TTEd SIG PCE Glasgow 2012

The annual IATEFL conference is on March 19th- 23rd in Glasgow this year. The first day (March 19th) is the Pre Conference Events Day. The PCE of TTEd SIG detals are as follows:

This year our theme is  “TEACHER TRAINING AND EDUCATION WORLDWIDE: SHARING EXPERIENCES”. A variety of topics such as;

  • Training the trainers,
  • Distance training
  • Mentoring,
  • Internationalization of TTEd,
  • Teacher development for senior teachers,
  • Teacher Training and Education data basis,
  • Teacher cognition and training,
  • Assessment on Teacher Training

will be discussed. The workshops will be designed around the sharing of issues that affect us in our proffesional lives, and there will be participant presentations which will later be published in the Newsletter.
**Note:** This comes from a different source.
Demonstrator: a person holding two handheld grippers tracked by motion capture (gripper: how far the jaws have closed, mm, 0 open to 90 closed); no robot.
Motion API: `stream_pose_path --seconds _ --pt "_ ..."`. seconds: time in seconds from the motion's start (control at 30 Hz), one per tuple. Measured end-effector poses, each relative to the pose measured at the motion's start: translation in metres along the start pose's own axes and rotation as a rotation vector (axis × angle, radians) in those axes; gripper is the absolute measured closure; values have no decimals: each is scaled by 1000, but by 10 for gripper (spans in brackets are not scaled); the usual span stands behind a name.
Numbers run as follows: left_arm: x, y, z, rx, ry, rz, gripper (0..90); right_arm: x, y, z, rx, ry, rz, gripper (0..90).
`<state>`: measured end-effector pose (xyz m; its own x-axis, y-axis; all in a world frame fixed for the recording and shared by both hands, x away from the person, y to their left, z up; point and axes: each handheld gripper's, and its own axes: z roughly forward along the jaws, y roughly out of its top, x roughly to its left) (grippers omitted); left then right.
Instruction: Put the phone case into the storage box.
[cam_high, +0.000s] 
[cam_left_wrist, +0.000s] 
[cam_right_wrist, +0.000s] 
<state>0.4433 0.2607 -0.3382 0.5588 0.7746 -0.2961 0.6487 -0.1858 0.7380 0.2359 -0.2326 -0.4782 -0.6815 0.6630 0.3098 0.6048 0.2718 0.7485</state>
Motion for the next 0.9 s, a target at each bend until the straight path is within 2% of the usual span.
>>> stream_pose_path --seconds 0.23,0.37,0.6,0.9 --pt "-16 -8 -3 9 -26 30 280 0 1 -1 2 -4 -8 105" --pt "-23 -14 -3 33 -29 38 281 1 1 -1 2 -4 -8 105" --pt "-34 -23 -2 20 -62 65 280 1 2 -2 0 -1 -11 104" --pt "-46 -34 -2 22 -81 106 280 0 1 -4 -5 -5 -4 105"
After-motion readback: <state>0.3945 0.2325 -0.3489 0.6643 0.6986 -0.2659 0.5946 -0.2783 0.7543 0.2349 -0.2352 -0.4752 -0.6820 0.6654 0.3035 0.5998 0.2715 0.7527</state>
You can get full information on the conference at  http://www.iatefl.org/glasgow-2012/46th-annual-conference-and-exhibition as well as registration info  for both the PCEs and the full conference.

Below is this years PCE Event program: 

 TEACHER TRAINING AND EDUCATION WORLDWIDE: SHARING EXPERIENCES

  • 10.00 – 10.15 Opening remarks  Prof. Dr. Birsen Tütüniş   ( coordinator)
  • 10.15 –  11. 15 Plenary 1              Prof. Dr. Peter Medgyes  ( Cambridge ESOL)

Why won’t the little beasts behave? (Plenary 1)

After nearly twenty years, I returned to the classroom to teach a group of 16-year-olds. I held out for two years before the kids had made mincemeat of me. Why was I unable to cope? Are the kids any worse today than their predecessors were? Anyway, what is classroom discipline? How do you judge the „train → disobey → punish → obey” paradigm? If without discipline there is no effective teaching, why do ELT authors still give this problem short shrift? And why don’t teachers discuss it either? By the way, to which category of teacher do you belong: that of the strict and scary, the firm but fun, or the soft and shaky teacher? How does the reflective teacher view classroom discipline and the problems relating to it?

  • 11. 15 – 11. 45 TEA/COFFEE
  • 11. 45 – 13. 00 Workshop            Prof. Dr. Peter Medgyes  

Why won’t the little beasts behave? (workshop) This workshop will create an open forum for discussing the issues brought up during my plenary. In addition, we shall examine certain forms and causes of disruption, as well as ways in which misbehaviour can be prevented and order restored. The workshop will be seasoned with examples drawn from the diary I kept during my teaching experience.

  • 13.00 –  14.00 LUNCH
  • 14.00 – 15.00 Plenary 2                    Tim  Philips  ( The British Council)

English Teachers Finding Their Feet (Plenary 2) 

This talk will look at issues relating to the development of teachers of English in different contexts at the start of their careers. It will present research and thinking related to questions including what factors influence their attitudes to teaching and their development, how early training influences their development, and what support best helps them develop in these early years.

  • 15.00 – 15.30 TEA / COFFEE
  •  15.30 – 16. 45 Participants’  Voices 

1-    Gerald McIntosh Ukraine The first part of this session will focus on the various combinations of language ability and pedagogical backgrounds which classroom practitioners may have. I will then look at pre-service training scenarios in Ukraine and follow this up by looking at in-service training provisions. The third stage will look at Ukrainian in-service teacher trainer proposals for reforming teacher training in Ukraine and I will finish by suggesting a strategy for implementing large-scale reform.

2-    Nick Cherkas  MENA region Teacher training during and after the Arab Spring

3-    Kalyan  Chattapadhyay, INDIA This talk will give an overview of teacher training from nursery to tertiary levels in India. Next the emerging concerns, and imperatives of Teacher education in India will be addressed. Finally the salient features of the National Curriculum Framework for Teacher Education (2009), and its futuristic implications will be examined. 

4-    Burcu Tezcan-Ünal, TURKEY  What does professional development stand for? Is it attending lots of training sessions or conferences? Maybe, but the needs and the experience of the individual teacher should be considered when deciding on the professional development activity for practicing teachers. This workshop will give tips on customizing professional development activities that specifically serve teachers, learners and the institution best.

 5-    Gabriel Diaz Maggioli, the USA Teacher Training/Education in the Americas:  Programme models of teacher training/education in the Americas are as diverse as the peoples who make up the region. Mainstream teacher training/education for foreign languages an, in particular, TESOL, is generally provided at the Bachelor’s level though it is not rare to find “teachers” whose only qualification is an elementary knowledge of English. However, a trend is emerging across the region where more and more institutions are requiring advanced diplomas in order to enter the profession.